Would you please return the lines of the entries below starting at the line that has "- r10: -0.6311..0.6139" and ending at the line that has "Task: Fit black", both included, exactly as they are?

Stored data
────────────────────────────────────────

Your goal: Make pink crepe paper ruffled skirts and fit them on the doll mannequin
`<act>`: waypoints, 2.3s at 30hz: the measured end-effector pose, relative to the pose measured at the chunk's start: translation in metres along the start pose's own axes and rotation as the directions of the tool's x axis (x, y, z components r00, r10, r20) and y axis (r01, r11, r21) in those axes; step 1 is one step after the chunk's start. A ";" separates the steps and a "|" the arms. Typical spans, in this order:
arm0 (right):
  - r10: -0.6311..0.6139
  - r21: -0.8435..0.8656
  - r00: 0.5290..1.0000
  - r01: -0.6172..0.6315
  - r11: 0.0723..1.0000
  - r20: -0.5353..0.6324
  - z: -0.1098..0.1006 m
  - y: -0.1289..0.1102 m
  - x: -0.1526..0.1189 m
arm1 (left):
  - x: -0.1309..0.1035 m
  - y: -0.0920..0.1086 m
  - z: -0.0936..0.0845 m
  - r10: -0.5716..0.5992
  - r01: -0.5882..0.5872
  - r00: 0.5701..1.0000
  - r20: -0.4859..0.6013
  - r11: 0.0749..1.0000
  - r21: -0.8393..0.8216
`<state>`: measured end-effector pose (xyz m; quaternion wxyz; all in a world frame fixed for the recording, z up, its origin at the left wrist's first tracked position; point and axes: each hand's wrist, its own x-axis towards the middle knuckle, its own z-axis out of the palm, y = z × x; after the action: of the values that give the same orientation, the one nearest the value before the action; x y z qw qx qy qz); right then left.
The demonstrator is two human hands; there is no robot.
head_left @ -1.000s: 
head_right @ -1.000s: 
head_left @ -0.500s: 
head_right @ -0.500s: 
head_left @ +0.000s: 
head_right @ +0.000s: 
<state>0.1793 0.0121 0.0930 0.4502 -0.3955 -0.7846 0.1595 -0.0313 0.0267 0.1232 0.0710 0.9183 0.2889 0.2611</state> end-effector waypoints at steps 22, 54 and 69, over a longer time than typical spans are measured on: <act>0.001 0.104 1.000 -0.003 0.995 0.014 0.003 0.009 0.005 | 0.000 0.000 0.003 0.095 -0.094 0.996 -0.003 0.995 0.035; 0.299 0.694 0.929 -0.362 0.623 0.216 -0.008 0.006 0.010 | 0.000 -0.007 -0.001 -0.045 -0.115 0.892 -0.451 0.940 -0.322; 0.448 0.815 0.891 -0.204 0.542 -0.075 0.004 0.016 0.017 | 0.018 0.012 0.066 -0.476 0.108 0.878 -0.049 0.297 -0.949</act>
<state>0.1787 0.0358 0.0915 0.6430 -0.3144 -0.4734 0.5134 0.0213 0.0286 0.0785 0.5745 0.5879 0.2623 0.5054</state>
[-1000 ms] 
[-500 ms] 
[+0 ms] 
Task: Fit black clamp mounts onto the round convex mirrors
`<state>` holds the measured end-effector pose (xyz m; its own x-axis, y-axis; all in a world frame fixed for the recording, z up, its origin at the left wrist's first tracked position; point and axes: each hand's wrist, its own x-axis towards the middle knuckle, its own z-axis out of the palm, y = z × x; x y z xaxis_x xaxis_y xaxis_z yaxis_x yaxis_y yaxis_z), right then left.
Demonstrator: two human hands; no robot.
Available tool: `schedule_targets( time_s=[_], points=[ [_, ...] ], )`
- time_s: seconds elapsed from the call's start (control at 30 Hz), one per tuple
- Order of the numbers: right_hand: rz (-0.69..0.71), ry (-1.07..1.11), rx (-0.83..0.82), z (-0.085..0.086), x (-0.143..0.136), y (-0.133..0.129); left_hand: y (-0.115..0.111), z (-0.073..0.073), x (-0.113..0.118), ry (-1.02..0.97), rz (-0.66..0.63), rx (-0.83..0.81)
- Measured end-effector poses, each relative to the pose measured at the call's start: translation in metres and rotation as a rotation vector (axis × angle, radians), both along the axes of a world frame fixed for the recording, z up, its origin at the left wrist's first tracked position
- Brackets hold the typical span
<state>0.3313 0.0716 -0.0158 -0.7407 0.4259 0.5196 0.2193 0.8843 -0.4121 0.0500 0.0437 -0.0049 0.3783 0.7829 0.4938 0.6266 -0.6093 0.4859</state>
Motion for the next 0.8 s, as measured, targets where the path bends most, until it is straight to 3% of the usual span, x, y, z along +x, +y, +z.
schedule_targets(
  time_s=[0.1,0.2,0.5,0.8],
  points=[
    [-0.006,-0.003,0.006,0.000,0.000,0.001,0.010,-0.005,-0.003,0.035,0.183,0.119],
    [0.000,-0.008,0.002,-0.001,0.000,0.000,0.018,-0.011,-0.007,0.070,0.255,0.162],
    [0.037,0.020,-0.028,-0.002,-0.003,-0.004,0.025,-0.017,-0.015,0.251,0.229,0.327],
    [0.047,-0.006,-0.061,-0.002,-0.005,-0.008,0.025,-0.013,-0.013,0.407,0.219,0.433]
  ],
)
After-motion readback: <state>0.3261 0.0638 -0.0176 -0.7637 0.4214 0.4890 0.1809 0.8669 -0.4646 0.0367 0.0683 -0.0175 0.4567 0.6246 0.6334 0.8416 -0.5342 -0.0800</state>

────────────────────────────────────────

Solution for this task:
  - r10: -0.6311..0.6139
  - r21: -0.8435..0.8656
  - r00: 0.5290..1.0000
  - r01: -0.6172..0.6315
  - r11: 0.0723..1.0000
  - r20: -0.5353..0.6324
  - z: -0.1098..0.1006 m
  - y: -0.1289..0.1102 m
  - x: -0.1526..0.1189 m
arm1 (left):
  - x: -0.1309..0.1035 m
  - y: -0.0920..0.1086 m
  - z: -0.0936..0.0845 m
  - r10: -0.5716..0.5992
  - r01: -0.5882..0.5872
  - r00: 0.5701..1.0000
  - r20: -0.4859..0.6013
  - r11: 0.0749..1.0000
  - r21: -0.8393..0.8216
`<state>`: measured end-effector pose (xyz m; quaternion wxyz; all in a world frame fixed for the recording, z up, its origin at the left wrist's first tracked position; point and axes: each hand's wrist, its own x-axis towards the middle knuckle, its own z-axis out of the palm, y = z × x; after the action: of the values that give the same orientation, the one nearest the value before the action; x y z qw qx qy qz); right then left.
The demonstrator is two human hands; there is no robot.
head_left @ -1.000s: 
head_right @ -1.000s: 
head_left @ -0.500s: 
head_right @ -0.500s: 
head_left @ +0.000s: 
head_right @ +0.000s: 
<state>0.1793 0.0121 0.0930 0.4502 -0.3955 -0.7846 0.1595 -0.0313 0.0267 0.1232 0.0710 0.9183 0.2889 0.2611</state> end-effector waypoints at steps 22, 54 and 69, over a longer time than typical spans are measured on: <act>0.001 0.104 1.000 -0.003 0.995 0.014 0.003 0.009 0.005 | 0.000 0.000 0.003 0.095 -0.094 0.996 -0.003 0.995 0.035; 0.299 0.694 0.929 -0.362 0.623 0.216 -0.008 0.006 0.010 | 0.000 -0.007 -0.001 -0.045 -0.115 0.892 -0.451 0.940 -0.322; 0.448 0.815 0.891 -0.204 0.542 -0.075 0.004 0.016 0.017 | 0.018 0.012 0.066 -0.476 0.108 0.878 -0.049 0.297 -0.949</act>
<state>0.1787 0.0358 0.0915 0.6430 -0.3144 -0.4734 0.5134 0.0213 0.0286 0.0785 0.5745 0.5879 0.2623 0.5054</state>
[-1000 ms] 
[-500 ms] 
[+0 ms] 
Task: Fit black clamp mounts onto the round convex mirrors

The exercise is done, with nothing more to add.